Once more it must be stressed that these naval actions, important though they were, and effectively though they sealed the fate of the German landing forces, were not necessarily the vital factor in the brief campaign. The air battle began again at dawn over the beaches, to continue through the long and desperate day; if the RAF had been defeated in that air battle, the history of the world might have been different. The military experts to this day argue about every aspect of the campaign. There are many who think that if Hitler had not made his attempt at invasion, but had massed t
he Luftwaffe for an all- out attack upon England sometime in August, 1940, he might have overborne the RAF by sheer weight of numbers, English radar and the defensive attitude notwithstanding. That is a point which can never be settled, but at least it is agreed that the need to provide air cover for the invasion beaches imposed a decisive disadvantage on the Luftwaffe.
In Fighter Command they tried as best they could to take the measure of the situation. The war could be won or lost in the air, and if it were to be won, it would be the fighters that would win it. So the arduous day went on, and fresh figures were added to the revised balance sheets. The dwindling numbers of British fighter planes and fighter pilots could be counted by all who were in on the secret. The German losses could be guessed at with fair accuracy, the German reserves only between the wide limits of optimism and pessimism. There were crashed German fighters to be counted all over the southern counties between the invasion beaches and the Midlands, but within the ten-mile perimeter held by Von Rundstedt there were many more, not so easy to count; we know now that in those eighty square miles no fewer than three hundred German fighters lay wrecked in the fields and coppices, and a hundred British fighters along with them. The reconnaissance planes could report that there was hardly a field without its wreck, piled among the abandoned parachutes.
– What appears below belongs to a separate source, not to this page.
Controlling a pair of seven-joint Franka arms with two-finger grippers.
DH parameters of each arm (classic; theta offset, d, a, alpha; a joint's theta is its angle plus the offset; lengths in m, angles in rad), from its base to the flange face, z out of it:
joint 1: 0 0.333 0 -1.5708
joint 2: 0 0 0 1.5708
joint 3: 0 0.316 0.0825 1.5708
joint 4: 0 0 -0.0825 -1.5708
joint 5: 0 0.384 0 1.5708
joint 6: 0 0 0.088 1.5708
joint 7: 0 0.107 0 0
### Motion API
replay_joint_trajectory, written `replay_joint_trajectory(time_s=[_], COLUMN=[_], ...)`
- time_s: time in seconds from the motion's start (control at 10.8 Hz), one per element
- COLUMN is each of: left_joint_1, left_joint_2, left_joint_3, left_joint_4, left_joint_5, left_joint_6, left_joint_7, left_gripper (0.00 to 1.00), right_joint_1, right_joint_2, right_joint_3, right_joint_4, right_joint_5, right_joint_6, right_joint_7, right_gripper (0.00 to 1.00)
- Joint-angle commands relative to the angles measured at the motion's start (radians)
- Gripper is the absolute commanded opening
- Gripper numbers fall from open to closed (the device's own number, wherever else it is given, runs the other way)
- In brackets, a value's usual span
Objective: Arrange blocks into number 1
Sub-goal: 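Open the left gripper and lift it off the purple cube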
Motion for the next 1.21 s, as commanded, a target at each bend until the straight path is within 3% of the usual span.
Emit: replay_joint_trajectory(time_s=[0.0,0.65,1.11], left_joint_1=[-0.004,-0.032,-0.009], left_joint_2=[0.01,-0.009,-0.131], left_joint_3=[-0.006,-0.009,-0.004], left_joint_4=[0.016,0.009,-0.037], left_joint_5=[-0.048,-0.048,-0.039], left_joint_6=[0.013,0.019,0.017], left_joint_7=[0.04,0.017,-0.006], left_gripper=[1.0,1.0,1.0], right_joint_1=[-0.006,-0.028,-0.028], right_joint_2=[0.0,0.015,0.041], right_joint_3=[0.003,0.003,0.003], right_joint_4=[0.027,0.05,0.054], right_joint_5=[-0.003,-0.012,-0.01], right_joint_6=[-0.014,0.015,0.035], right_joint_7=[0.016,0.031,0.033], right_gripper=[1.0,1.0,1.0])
Fighter Command could only continue as they had begun, accumulating successive striking forces and launching them to the attack at the moments when the reports of the Observer Corps and the radar devices indicated favourable opportunities. During the decisive day of July first there were no fewer than fifteen of these attacks delivered and, as nearly as can be judged from the defective German records, more than half of these delivered with a numerical superiority of at least three to one, and never once without some small superiority. The occasions when the numbers were nearly even were those when German reinforcements had flown in low over the Channel and were not reported to Fighter Command until it was too late to recall the attack.